Table of Contents
- The Data Warehouse in the Organization
- Relationships to Other Research Reports
- The Data Warehouse Database
- Analytic Store Platform Choices
- Choosing the Data Warehouse Platform
- The Cloud Analytic Database
- Data Warehouse Flavors
- Key Takeaways
- About William McKnight
- About GigaOm
If your data warehouse is under-delivering to the enterprise or if somehow you have not deployed one, you have the opportunity to deploy or shore up this valuable company resource. As a matter of fact, of all the constructs in information management, the data warehouse would be the first entity to bring to standard for maximum ROI. There are innumerable subtleties and varieties in architecture and methods. Many are appropriate in context of the situation and the requirements. We will explore these in this report.
First, the data warehouse is an analytic database that is not meant to be operational in the sense of running the business. It is meant to deliver on reporting and analytics, whether straightforward basic reports or deep and complex predictive analytics. In this context, the data warehouse will be the generalized, multi-use, multi-source analytic database for which there may or may not be direct user access. This data warehouse distributes data to other analytic stores, frequently called data marts. The data warehouse ideally sits in the architecture at the same level as many of the other analytic stores. It is possible for an enterprise to have multiple data warehouses by this definition.
You should primarily make sure the data warehouse(s) is well suited as a cleansing, distribution, and history management system. Beyond that, be prepared to supplement the data warehouse with other analytic stores best designed for the intended use. At the least in this, where possible, smaller analytic stores will procure their data from the data warehouse, which is held to a data quality standard.
Regarding the platform, housed on a non-analytic database management system (DBMS), (not an appliance, not columnar, all HDD storage), if the analytics do not weigh it down, big data volumes will. As companies advance their capabilities to utilize every piece of information, they are striving to get all information under management.
The more one data warehouse can accomplish for an organization, the better. The reality is that many were built years ago to a standard that can no longer deliver the needs of the entire organization, and many have been built with too many limitations to reasonably overcome to make it a high maturity data warehouse.
The answer may not be to just build up more analytic (non-warehouse) stores. The answer may be to build another data warehouse, or to build a new one to replace the one you have. This continues the “build once, use many” value proposition of the data warehouse concept as far as it can reasonably go.
It means multiple business projects can use the data without having to build separate data layers.
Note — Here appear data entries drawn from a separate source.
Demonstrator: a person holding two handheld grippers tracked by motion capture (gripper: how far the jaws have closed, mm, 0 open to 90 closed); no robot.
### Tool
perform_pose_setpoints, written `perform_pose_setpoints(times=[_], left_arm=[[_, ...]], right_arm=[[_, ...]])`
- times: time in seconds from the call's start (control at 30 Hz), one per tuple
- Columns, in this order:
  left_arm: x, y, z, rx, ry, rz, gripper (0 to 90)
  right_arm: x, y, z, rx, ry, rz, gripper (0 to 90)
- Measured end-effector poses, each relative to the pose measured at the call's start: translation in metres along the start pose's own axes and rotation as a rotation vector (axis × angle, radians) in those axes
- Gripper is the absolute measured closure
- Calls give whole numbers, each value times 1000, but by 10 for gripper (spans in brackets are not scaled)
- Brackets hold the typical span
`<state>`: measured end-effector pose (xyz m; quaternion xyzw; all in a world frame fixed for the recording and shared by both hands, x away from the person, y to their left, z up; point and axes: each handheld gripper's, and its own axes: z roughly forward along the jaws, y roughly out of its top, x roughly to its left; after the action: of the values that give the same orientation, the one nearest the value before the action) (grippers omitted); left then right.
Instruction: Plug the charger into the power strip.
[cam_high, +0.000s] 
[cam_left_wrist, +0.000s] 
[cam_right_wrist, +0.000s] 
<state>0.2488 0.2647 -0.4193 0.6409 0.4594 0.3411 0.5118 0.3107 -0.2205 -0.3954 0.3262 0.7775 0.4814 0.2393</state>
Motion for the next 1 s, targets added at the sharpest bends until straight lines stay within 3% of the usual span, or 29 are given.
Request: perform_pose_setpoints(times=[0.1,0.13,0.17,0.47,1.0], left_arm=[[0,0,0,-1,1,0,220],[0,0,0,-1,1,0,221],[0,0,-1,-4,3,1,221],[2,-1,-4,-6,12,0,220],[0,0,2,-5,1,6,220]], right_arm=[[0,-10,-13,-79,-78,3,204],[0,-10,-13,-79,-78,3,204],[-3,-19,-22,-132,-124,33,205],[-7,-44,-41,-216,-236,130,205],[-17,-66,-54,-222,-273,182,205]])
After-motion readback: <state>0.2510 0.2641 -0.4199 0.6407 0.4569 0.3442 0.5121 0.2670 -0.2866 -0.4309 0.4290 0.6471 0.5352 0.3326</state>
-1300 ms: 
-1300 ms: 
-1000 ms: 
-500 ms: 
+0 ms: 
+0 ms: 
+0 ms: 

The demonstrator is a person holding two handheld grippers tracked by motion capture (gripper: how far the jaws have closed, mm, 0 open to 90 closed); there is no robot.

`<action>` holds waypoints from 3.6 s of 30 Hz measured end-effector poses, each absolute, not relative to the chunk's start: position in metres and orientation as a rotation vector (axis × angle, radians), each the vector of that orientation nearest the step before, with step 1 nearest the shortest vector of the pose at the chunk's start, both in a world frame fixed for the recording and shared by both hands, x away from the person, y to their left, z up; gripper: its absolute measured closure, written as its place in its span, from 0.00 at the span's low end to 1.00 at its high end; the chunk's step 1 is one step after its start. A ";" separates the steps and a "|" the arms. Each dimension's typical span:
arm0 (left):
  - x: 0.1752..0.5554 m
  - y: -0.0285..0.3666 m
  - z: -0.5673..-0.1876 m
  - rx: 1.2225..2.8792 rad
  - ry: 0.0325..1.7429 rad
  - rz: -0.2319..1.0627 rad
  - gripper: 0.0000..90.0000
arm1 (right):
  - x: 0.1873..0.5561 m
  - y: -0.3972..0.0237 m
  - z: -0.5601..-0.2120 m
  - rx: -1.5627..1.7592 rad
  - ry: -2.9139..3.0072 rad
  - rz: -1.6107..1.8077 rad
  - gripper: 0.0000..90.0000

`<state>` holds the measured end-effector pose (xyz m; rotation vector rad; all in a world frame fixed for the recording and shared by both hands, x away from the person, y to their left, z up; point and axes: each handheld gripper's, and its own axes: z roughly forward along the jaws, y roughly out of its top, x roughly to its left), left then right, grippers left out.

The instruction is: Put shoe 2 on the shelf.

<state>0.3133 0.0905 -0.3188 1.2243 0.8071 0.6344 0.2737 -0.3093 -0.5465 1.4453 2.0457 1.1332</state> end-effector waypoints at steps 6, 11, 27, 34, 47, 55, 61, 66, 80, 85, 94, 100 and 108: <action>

Allowing concurrent use of data at the data warehouse layer or creating a mart off the data warehouse is a lot less work, reduces risk, and lowers overall costs than does building from uncultivated, original source data. The shared data approach is worth pursuing.
- You could add virtualization over the top (actually you should) or add a common semantic layer but usually you need the performance and usage benefits of some high measure of physical consolidation.
There will be non-warehouse analytic stores but at the same time, there will be data warehousing for the actionable, foreseeable future. Each organization should look at their relationship to data warehousing and make their unique plan. There is no “one size fits all” and no two organizations come to this table with the same backstory and architecture and none are willing to “scrap everything” and start over.